■ **Task prompt**:
From the top of the records below down to the line containing "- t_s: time", reproduce every line exactly.

[Dataset excerpts]
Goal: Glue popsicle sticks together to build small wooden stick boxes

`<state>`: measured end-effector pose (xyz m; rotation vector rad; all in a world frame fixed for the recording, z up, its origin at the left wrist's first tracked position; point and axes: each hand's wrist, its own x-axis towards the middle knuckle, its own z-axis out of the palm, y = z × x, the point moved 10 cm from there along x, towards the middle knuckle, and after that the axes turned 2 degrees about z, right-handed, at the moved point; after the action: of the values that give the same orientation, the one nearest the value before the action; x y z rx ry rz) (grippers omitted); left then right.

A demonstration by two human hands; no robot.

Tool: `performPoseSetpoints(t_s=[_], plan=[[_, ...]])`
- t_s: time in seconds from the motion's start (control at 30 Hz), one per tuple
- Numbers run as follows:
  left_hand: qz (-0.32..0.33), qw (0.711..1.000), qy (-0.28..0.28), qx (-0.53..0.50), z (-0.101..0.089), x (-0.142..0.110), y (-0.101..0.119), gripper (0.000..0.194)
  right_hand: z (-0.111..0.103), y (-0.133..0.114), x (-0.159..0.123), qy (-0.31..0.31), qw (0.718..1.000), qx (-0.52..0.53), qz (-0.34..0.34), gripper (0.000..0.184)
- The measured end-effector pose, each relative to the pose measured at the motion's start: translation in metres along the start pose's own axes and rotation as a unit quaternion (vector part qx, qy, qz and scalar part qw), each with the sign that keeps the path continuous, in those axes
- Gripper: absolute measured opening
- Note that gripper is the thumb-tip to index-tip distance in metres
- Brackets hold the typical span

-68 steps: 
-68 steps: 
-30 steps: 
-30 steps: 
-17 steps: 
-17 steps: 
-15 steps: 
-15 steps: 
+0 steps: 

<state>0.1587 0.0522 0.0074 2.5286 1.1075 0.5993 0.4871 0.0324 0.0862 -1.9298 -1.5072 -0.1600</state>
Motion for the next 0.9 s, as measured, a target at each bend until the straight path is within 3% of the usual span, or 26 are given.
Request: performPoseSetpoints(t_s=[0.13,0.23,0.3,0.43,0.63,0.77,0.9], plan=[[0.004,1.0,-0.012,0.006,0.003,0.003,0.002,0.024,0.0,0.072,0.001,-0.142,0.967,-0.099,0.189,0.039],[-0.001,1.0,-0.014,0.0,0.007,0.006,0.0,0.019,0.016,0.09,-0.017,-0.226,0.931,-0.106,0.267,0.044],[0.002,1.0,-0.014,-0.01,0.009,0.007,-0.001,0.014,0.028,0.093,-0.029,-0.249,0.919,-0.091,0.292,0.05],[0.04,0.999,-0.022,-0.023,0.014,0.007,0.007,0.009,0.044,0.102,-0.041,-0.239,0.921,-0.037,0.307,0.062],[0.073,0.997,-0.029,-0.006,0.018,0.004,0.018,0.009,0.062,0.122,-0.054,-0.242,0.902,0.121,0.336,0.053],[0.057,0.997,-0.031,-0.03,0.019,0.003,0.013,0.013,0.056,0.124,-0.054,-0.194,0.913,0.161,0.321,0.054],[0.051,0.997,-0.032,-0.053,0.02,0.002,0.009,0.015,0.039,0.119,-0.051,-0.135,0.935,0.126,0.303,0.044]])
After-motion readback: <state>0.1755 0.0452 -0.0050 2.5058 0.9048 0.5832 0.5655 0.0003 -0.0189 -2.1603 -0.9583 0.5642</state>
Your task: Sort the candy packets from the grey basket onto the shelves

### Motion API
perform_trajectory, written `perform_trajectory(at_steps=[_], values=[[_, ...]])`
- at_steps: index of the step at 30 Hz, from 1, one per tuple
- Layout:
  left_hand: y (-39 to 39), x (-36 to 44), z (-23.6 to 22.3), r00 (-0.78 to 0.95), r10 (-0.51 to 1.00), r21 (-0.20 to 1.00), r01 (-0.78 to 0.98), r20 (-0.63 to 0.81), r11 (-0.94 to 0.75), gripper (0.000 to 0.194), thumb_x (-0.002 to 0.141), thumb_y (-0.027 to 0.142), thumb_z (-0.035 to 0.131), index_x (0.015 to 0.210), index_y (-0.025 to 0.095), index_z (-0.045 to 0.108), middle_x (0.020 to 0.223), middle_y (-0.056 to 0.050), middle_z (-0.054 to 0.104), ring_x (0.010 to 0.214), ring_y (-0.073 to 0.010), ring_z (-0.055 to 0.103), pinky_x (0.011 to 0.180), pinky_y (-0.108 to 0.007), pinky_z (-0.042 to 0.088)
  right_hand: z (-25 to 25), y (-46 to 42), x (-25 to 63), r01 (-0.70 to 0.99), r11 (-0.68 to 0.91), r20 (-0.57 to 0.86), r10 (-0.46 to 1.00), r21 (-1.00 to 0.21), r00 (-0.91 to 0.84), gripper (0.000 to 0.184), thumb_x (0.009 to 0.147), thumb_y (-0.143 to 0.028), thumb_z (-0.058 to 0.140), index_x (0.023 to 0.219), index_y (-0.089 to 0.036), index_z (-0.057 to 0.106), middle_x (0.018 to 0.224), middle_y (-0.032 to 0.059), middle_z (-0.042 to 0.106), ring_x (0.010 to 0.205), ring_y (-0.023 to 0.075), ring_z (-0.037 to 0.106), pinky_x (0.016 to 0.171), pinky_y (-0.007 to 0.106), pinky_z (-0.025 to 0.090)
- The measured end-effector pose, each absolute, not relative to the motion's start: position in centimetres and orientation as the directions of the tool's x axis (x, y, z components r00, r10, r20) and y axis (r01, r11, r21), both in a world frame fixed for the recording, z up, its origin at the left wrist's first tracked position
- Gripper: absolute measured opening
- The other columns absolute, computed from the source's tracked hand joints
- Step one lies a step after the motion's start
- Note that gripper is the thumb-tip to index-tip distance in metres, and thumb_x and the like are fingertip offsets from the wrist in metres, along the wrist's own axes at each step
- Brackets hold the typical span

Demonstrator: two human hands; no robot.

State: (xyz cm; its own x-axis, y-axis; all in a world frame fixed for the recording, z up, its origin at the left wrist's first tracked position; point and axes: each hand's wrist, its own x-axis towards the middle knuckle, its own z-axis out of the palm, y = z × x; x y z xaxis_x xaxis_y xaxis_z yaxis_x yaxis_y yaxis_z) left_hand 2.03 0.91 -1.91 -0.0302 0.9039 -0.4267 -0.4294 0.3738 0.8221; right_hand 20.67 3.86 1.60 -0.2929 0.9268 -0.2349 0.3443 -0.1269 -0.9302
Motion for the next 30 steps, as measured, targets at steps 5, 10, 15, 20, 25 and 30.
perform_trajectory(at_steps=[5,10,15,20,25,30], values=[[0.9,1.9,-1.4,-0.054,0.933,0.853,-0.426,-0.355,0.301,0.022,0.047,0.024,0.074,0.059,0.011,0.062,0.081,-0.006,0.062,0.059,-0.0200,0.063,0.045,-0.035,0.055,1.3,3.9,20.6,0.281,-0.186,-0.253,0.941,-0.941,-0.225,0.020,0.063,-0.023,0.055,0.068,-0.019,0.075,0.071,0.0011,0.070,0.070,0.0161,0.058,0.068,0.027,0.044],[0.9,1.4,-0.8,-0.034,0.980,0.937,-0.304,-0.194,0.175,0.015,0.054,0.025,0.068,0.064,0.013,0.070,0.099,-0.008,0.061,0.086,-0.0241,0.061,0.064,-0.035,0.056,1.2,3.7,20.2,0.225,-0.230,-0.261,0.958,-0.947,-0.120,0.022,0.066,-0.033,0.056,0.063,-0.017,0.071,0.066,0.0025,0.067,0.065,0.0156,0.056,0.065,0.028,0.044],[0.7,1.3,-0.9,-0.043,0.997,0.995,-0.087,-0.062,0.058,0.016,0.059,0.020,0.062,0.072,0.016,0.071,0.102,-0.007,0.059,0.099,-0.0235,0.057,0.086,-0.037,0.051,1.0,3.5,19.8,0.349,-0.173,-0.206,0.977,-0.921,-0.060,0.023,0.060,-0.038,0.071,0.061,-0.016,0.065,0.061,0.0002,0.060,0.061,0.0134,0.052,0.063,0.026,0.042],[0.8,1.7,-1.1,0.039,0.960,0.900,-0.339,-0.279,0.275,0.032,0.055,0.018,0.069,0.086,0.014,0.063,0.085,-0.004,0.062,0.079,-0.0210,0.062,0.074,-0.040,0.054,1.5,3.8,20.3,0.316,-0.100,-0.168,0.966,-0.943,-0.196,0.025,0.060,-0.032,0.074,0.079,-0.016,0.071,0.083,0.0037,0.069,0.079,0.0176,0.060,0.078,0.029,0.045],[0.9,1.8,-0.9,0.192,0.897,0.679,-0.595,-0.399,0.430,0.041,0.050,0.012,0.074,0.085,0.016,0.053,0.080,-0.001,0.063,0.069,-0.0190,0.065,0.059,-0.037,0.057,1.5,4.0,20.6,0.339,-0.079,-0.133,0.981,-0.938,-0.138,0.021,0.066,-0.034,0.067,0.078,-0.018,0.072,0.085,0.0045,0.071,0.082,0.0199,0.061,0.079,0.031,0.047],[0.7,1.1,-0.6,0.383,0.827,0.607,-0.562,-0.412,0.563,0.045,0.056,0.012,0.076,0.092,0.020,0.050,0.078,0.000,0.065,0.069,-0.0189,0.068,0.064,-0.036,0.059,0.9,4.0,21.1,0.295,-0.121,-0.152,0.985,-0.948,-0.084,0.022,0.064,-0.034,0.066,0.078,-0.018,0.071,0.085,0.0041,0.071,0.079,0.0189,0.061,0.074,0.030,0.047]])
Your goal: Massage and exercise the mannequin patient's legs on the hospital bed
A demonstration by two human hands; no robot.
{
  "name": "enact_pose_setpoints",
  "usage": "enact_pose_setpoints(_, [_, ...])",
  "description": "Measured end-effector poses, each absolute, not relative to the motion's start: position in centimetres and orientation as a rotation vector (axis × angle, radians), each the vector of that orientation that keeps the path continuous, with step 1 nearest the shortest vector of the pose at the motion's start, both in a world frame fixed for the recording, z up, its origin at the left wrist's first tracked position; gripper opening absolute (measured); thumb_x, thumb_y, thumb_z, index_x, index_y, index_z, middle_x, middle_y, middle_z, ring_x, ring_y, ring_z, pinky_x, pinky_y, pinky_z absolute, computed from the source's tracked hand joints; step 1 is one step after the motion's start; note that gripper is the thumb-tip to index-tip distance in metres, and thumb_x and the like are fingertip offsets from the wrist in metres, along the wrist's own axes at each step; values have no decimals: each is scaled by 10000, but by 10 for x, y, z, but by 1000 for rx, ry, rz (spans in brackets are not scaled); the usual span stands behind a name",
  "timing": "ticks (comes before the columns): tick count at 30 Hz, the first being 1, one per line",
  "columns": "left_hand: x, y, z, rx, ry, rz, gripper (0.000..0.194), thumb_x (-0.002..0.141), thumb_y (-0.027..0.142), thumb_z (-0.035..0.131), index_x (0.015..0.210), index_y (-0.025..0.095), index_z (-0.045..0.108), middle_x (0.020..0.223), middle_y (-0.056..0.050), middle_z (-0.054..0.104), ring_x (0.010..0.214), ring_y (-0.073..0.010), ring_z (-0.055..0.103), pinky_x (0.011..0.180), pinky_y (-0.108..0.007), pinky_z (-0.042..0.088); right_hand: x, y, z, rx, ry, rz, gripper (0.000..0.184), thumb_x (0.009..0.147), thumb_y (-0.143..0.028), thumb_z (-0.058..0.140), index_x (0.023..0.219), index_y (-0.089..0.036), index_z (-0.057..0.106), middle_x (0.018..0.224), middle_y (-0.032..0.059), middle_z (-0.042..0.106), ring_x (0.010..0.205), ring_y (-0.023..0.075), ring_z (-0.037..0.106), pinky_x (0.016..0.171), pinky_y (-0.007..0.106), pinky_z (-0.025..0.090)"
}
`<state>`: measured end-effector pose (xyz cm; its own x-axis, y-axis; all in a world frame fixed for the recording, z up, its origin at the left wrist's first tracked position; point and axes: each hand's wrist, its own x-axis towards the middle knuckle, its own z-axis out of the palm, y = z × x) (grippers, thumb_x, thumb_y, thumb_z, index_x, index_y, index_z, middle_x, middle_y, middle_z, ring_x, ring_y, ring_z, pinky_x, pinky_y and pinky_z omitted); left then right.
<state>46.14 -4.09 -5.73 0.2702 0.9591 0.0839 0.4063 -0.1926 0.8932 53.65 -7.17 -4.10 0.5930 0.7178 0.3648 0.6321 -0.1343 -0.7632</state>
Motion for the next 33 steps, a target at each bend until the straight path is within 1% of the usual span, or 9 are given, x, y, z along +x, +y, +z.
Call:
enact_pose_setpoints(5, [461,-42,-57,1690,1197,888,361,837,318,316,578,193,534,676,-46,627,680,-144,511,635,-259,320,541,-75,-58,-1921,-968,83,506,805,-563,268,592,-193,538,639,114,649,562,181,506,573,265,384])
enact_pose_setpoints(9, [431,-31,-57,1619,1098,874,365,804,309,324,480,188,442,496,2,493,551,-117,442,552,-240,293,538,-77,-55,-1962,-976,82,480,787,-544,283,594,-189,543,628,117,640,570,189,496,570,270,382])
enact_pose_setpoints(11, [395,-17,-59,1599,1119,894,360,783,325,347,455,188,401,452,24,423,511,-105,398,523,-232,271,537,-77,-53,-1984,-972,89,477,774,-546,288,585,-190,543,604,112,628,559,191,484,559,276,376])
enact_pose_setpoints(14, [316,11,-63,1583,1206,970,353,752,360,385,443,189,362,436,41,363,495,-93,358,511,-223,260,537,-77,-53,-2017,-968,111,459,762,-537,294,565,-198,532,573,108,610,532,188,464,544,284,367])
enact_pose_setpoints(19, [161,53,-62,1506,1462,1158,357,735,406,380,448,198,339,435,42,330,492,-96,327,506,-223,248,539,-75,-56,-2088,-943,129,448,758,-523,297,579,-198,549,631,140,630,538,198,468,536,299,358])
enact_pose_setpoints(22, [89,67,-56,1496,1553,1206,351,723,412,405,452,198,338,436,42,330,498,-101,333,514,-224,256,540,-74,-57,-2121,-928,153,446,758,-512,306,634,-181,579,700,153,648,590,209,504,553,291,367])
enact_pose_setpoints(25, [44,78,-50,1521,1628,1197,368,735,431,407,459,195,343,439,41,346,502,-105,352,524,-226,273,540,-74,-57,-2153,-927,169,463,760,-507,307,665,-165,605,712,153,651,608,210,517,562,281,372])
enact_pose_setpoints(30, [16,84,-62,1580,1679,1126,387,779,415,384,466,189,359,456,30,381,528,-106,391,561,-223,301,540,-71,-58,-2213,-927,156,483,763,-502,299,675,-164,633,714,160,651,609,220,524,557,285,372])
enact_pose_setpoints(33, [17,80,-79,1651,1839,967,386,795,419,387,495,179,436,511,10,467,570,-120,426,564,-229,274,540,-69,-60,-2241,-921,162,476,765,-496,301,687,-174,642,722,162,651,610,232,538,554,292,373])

■ **Problem solution**:
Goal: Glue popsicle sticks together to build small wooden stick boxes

`<state>`: measured end-effector pose (xyz m; rotation vector rad; all in a world frame fixed for the recording, z up, its origin at the left wrist's first tracked position; point and axes: each hand's wrist, its own x-axis towards the middle knuckle, its own z-axis out of the palm, y = z × x, the point moved 10 cm from there along x, towards the middle knuckle, and after that the axes turned 2 degrees about z, right-handed, at the moved point; after the action: of the values that give the same orientation, the one nearest the value before the action; x y z rx ry rz) (grippers omitted); left then right.

A demonstration by two human hands; no robot.

Tool: `performPoseSetpoints(t_s=[_], plan=[[_, ...]])`
- t_s: time in seconds from the motion's start (control at 30 Hz), one per tuple

The answer has been written out completely.